The book suggests that AI will be the “defining technology of our time”.
It adds: “Like the discovery of electricity or the development of the steam engine, AI will have the power to fundamentally change people’s lives, transforming industry and transforming society. It is therefore even more imperative that the development and deployment of this technology adopt clear principles to govern its creation and use.”
Using an analysis of third-party data, Shaw notes a number of dramatic predictions from global consultancies and thinktanks.
- Manufacturers are seeing a 17 to 20 per cent productivity gain from smart factories
- 50 per cent of companies which embrace AI in the next five to seven years should double their cashflow.
- AI will add 3.7 trillion to manufacturing to the manufacturing sector by 2035
- Machines complete 29 per cent of tasks today but are expected to complete 75% of tasks by 2025
- There are 20 countries with national strategic AI plans
- 133 million new jobs will be created between 2018 and 2020.
The book also lists what it sees as the six themes from a series of interviews with manufacturers and trade unions.

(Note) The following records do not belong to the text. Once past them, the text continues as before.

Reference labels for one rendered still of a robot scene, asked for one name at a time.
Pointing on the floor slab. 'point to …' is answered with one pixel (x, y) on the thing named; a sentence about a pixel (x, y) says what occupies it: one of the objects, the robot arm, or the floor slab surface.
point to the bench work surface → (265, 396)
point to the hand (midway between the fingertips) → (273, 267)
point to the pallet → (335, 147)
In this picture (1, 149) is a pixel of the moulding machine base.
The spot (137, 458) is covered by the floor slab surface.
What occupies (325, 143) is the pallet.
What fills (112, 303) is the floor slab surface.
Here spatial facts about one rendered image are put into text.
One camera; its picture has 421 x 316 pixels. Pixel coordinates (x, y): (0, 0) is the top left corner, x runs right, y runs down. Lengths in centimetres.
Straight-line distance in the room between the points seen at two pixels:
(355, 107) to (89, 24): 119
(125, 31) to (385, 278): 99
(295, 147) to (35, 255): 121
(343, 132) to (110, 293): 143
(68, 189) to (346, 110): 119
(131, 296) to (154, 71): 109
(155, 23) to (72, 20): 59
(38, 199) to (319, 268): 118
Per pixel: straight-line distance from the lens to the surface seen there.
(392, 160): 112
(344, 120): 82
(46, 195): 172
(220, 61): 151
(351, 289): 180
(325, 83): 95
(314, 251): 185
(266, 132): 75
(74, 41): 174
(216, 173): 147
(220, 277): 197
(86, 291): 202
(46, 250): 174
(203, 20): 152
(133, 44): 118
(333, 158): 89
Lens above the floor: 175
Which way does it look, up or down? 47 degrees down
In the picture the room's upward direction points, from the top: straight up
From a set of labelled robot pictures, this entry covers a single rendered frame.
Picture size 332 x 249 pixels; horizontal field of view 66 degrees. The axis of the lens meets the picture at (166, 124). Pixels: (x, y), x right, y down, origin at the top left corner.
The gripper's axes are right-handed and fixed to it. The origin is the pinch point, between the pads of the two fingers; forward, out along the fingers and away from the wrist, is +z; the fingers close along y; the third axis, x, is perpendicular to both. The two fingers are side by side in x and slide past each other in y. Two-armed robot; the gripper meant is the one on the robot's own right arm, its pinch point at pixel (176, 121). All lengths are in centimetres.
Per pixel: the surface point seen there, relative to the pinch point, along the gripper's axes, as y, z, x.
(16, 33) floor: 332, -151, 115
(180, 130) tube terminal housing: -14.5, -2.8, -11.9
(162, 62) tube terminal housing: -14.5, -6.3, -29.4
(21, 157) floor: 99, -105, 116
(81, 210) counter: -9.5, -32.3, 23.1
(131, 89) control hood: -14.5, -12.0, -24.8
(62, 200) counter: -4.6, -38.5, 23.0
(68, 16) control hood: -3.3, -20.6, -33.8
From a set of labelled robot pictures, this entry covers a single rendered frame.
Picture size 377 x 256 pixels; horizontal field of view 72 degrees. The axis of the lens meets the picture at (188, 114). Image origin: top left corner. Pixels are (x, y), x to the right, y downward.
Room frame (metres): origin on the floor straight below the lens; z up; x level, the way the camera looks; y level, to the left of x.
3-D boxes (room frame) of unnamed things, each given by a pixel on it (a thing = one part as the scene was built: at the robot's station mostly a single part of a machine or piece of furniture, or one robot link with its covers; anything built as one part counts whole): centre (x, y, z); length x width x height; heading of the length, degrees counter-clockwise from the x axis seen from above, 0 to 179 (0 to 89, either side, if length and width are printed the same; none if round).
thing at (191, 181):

1. Manufacturers are already seizing the AI opportunity. AI is not simply about productivity. It’s also about helping reinvent organizations. AI is about workplace safety and health, predictive maintenance, process efficiencies, intelligent supply chains, uptime, higher value, and higher-quality products. These are the drivers of AI design and implementation for the manufacturers we spoke with. In addition, as a global manufacturer, Microsoft is using AI to drive its own transformation, and we are sharing those insights with our customers.

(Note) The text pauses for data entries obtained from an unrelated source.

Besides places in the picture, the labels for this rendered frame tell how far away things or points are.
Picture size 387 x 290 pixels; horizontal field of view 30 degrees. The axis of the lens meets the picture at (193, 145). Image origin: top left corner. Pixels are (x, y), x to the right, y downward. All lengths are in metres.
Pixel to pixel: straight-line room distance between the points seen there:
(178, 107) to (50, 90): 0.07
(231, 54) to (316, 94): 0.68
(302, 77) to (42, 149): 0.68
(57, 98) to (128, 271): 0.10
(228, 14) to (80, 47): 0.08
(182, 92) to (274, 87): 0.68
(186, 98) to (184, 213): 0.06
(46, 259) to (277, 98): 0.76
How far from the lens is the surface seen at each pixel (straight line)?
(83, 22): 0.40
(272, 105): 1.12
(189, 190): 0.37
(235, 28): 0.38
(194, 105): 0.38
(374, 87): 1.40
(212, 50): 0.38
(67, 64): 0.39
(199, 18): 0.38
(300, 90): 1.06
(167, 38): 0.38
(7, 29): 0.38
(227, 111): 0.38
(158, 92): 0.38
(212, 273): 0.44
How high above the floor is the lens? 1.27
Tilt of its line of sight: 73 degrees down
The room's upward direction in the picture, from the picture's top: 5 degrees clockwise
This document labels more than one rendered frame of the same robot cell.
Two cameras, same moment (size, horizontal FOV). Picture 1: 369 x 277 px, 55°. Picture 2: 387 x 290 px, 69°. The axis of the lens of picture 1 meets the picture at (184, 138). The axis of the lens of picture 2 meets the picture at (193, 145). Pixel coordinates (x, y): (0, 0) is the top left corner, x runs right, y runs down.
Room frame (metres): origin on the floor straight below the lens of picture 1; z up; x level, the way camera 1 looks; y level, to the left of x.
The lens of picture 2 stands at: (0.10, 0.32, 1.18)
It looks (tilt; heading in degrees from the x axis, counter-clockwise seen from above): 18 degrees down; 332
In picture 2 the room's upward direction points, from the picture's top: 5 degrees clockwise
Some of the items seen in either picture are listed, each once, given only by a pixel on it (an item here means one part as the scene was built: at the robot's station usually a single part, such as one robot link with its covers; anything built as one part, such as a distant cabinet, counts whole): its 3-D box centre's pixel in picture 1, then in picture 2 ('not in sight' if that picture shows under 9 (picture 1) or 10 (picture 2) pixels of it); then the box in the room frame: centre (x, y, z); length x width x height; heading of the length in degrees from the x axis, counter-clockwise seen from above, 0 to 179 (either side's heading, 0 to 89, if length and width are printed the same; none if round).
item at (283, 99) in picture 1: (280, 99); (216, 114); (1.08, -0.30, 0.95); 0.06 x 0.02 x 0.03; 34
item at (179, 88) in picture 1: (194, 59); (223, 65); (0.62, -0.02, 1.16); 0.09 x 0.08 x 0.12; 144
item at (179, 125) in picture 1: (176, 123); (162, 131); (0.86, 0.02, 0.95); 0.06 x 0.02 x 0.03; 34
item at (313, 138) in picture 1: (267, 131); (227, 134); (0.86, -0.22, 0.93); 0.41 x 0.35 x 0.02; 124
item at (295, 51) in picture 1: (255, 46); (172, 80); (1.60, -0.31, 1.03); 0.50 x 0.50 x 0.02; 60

2. Central to digital transformation is cultural transformation. Strong leadership combined with engaging workers at all levels in the process is essential. In order to optimize AI’s value, the entire organization must work together to embrace change, break down silos, and create a seamless information supply chain inside companies and leverage their full data estate.

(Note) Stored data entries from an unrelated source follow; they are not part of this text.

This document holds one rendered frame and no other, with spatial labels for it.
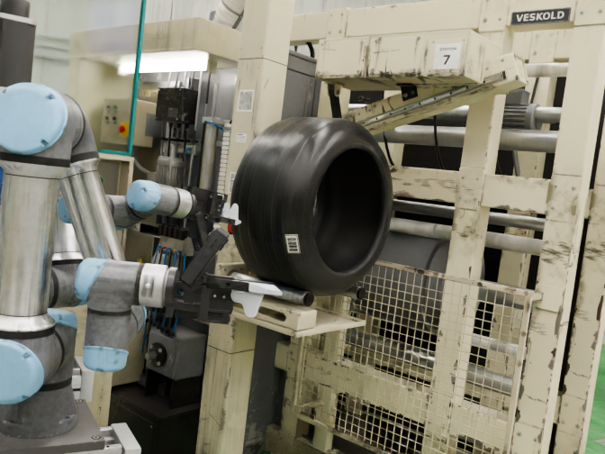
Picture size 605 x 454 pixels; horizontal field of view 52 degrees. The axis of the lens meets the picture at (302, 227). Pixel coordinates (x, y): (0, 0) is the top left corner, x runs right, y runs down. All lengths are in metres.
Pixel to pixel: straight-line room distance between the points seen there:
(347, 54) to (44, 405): 1.55
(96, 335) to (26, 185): 0.28
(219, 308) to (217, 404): 1.27
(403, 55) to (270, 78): 0.46
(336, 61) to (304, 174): 0.65
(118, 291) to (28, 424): 0.35
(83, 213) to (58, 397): 0.36
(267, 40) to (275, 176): 0.58
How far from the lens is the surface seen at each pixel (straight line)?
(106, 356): 1.14
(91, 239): 1.23
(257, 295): 1.05
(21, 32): 1.51
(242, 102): 2.23
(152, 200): 1.54
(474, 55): 2.10
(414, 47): 2.15
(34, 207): 1.12
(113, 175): 2.27
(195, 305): 1.10
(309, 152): 1.82
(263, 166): 1.87
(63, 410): 1.35
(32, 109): 1.10
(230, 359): 2.26
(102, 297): 1.11
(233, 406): 2.35
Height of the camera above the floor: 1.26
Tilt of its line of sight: 4 degrees down
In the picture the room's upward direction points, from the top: 7 degrees clockwise

3. Those closest to the workforce, the managers and leaders inside manufacturing operations, are often the most sensitive to AI’s impact on their workforce. Their focus is to create a better company and more opportunity, including a safer work environment, fewer repetitive and unsatisfying jobs, and increasing productivity. They put their people first and so are eager to adopt technologies that have positive impact on workers.
4. There will be disruption and dislocation, and we need a new pipeline of talent. While there is positive sentiment about the opportunities for the workforce, manufacturers are also concerned about talent shortages, short-term disruption, and attracting the next generation of bright students. Jobs in manufacturing will require new skills and new capabilities, and this necessitates a new partnership for skills and workforce development with technology providers, industry, government, learning institutions, and labour organizations.
5. Next-generation policies and laws are needed for next generation technologies. Our customers are already versed in many of the ethical issues that are associated with AI—security, safety, reliability—but are looking for more guidance on how to use AI ethically and responsibly. As manufacturers, they are using AI in their production processes and infusing AI into their products, and they are therefore looking for guidelines that will help anticipate potential issues and ensure responsible innovation. Similarly, regulators are eager to remove technology hurdles and encourage the adoption of AI technologies that will promote worker safety, create more jobs, and help national competitiveness.
6. AI is a journey, different for everyone. While many of our leading customers have embraced AI, there are many who are just beginning their journey. Microsoft has developed a guide to help them on their AI journey and show them how to best leverage their data estate. Implementation ranges from improving reporting through data analytics and business intelligence to “deep” AI capabilities through machine learning applications.